Project Title: Removal of anthropogenic debris to save sea turtles and improve their foraging habitats in Florida
Project Manager: Karen A. Bjorndal
Organization: University of Florida - Archie Carr Center for Sea Turtle Research (Research and Educational Institute)
Grant Amount: $30,150.00
Summary: A major threat to sea turtle populations in Florida is the prevalence of anthropogenic debris, particularly fishery-based, in neritic waters of Florida. This debris poses three hazards to sea turtles: entanglement in debris, ingestion of debris, and degradation of foraging habitat caused by debris. The first two hazards can result in injury or death; the third hazard can decrease productivity (body growth and reproduction) by limiting nutrient intake. Although this debris comes from many sources, one of the most dangerous types is abandoned or lost fishing gear, such as monofilament fishing line, fishing nets, lobster/crab traps, and buoy ropes. Our project will target abandoned/lost derelict fishery-based debris in neritic waters of Florida. We will build on our experiences and lessons learned in the successful development and implementation of our Reclaim Our Coasts (ROC) Program.

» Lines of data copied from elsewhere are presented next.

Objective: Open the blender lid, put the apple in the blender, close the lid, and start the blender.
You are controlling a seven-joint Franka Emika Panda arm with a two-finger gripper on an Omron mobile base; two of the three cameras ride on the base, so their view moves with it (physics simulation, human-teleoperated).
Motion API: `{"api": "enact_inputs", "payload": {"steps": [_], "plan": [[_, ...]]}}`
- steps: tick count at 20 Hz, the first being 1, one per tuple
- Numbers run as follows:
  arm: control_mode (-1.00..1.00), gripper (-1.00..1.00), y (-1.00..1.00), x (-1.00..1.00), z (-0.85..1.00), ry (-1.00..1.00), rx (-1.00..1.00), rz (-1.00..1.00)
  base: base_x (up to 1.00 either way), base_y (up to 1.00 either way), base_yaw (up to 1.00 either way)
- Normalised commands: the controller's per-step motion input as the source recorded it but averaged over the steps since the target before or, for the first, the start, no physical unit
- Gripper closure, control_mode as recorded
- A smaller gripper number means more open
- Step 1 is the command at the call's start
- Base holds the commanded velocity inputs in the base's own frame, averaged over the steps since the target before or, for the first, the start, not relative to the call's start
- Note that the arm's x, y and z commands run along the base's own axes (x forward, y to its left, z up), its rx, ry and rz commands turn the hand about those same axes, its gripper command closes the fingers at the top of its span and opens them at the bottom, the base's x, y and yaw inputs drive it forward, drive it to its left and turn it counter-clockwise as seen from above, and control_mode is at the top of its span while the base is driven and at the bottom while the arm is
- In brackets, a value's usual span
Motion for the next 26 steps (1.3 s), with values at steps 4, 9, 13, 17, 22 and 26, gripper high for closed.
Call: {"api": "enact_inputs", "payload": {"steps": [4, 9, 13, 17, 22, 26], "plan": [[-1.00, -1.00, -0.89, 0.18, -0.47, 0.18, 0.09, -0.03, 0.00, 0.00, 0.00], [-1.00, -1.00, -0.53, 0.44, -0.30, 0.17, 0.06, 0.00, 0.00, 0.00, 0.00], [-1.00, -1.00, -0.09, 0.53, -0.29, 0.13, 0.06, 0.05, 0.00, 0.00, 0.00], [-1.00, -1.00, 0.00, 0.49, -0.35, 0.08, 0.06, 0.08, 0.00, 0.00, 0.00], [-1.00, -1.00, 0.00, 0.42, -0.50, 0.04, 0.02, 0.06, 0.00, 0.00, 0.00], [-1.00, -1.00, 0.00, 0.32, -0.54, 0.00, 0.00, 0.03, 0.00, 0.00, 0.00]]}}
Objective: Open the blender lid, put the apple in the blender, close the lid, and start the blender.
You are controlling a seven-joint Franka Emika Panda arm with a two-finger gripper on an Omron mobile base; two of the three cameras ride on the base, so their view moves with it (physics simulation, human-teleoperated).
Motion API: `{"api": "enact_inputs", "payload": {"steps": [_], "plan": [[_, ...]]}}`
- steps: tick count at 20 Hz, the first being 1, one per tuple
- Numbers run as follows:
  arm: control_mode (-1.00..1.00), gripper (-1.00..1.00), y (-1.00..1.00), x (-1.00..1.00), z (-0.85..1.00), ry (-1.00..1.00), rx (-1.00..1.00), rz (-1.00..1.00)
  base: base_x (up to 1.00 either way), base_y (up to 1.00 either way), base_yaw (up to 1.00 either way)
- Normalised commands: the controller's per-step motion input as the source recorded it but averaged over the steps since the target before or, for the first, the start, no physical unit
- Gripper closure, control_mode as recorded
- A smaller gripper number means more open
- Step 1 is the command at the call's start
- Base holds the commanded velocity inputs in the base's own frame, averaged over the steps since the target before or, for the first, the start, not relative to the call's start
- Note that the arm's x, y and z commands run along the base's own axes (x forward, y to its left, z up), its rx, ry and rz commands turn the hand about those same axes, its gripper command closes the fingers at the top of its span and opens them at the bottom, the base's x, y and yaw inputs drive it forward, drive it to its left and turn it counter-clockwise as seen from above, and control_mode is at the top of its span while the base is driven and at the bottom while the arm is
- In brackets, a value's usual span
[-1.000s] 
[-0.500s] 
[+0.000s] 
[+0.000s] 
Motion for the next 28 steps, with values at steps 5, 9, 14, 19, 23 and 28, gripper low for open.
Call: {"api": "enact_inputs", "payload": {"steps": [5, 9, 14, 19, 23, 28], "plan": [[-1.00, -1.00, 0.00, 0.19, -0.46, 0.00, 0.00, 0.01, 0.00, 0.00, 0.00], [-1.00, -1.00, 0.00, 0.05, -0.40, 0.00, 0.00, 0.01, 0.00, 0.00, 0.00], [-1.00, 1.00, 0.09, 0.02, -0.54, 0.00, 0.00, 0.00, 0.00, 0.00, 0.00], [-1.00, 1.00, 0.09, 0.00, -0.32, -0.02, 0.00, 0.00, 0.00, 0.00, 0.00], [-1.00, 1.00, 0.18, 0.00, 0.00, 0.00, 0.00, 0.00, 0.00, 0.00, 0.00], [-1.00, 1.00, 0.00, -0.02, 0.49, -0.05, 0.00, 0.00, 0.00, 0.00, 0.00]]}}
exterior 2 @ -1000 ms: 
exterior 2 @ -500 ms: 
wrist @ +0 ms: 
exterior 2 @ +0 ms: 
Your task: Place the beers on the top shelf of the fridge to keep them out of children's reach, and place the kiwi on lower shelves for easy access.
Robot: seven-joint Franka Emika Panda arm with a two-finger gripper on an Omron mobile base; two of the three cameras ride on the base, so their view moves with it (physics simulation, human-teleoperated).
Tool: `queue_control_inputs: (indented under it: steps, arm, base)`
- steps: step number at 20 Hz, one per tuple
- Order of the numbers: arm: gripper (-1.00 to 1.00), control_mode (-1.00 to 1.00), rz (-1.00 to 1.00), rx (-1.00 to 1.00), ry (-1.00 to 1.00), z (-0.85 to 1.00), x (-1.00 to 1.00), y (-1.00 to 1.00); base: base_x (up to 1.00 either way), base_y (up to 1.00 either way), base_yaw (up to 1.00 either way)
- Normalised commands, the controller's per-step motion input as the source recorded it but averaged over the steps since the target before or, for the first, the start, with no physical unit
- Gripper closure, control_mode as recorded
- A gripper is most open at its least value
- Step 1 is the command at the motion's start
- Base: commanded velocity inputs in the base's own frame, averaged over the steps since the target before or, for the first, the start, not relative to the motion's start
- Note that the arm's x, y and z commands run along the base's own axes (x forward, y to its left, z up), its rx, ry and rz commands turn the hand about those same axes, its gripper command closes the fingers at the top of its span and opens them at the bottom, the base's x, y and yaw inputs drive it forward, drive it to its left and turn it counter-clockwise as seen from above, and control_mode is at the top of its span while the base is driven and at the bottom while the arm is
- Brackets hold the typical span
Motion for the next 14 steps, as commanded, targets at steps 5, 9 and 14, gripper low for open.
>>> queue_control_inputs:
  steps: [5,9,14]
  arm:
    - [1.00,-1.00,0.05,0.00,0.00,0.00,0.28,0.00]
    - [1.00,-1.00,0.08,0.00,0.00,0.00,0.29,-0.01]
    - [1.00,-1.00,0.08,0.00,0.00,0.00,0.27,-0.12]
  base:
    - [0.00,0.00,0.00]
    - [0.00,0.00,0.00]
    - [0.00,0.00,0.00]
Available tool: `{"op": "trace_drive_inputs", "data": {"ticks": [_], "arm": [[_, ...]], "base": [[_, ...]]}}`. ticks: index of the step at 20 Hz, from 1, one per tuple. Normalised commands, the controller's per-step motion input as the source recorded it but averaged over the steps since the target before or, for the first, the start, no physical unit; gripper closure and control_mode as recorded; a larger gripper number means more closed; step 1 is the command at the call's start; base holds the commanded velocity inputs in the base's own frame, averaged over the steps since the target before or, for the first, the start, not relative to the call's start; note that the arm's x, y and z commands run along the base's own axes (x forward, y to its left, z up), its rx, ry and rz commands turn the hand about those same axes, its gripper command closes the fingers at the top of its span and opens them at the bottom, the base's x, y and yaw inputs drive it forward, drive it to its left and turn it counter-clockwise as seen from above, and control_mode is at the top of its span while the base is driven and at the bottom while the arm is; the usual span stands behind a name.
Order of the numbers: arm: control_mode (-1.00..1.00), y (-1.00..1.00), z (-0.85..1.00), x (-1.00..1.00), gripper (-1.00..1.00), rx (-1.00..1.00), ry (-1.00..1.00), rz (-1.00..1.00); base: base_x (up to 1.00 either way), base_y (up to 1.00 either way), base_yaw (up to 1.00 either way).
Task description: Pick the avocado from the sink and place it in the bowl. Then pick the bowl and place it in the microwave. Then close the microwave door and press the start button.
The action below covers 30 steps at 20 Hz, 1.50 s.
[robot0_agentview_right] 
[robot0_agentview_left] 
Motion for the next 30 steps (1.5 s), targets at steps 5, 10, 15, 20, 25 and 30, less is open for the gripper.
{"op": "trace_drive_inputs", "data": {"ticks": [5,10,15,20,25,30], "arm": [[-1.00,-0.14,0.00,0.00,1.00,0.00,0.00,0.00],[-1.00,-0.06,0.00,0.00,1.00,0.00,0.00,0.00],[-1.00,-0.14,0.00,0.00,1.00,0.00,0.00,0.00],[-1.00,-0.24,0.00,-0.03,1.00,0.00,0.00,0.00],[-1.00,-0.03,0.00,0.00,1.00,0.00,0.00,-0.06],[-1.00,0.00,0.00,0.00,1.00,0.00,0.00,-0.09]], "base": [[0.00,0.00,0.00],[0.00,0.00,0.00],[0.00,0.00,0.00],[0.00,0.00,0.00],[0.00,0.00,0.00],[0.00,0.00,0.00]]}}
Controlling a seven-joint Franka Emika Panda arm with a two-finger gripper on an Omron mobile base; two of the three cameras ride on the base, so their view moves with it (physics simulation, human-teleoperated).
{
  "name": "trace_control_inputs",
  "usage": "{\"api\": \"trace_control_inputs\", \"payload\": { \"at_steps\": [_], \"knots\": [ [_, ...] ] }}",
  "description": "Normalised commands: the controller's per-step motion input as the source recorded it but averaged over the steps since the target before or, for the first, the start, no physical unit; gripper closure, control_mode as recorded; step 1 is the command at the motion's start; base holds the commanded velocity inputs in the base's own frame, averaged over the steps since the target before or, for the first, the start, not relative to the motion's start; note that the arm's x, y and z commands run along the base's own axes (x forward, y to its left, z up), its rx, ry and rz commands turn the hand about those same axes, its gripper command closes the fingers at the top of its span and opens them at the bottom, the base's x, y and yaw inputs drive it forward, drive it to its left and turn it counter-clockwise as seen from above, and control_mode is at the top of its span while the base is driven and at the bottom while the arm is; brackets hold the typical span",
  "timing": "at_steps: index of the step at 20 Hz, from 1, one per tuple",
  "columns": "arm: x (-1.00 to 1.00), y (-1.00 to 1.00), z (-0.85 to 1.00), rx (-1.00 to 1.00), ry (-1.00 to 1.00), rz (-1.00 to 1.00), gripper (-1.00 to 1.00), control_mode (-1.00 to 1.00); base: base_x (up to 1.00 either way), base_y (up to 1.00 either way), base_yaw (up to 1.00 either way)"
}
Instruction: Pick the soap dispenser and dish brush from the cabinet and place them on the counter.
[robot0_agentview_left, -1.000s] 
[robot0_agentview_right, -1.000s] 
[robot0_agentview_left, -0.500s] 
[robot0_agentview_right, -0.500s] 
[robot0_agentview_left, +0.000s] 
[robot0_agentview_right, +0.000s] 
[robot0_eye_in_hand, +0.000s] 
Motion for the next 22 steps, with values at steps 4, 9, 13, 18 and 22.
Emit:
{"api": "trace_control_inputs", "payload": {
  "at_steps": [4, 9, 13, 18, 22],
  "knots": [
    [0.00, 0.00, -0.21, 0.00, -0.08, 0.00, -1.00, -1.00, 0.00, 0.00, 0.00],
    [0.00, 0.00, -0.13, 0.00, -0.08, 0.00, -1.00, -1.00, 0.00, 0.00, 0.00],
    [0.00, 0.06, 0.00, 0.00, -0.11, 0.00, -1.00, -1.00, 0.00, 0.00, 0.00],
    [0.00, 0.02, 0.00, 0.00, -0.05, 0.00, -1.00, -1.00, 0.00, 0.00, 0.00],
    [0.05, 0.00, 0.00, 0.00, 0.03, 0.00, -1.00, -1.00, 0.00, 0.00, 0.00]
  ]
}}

During the past two years, the ROC Program has focused on the removal of large derelict obstacles and barriers to nesting sea turtles and hatchlings in Florida. We are now expanding our removal efforts to neritic waters to decrease the threat of entanglement and ingestion of debris by sea turtles and improve marine habitats. Underwater removals will have new and different challenges in terms of equipment and removal techniques; however, our experience with nesting beach removals provides a good foundation to expand obstacle and debris removal efforts into neritic habitats.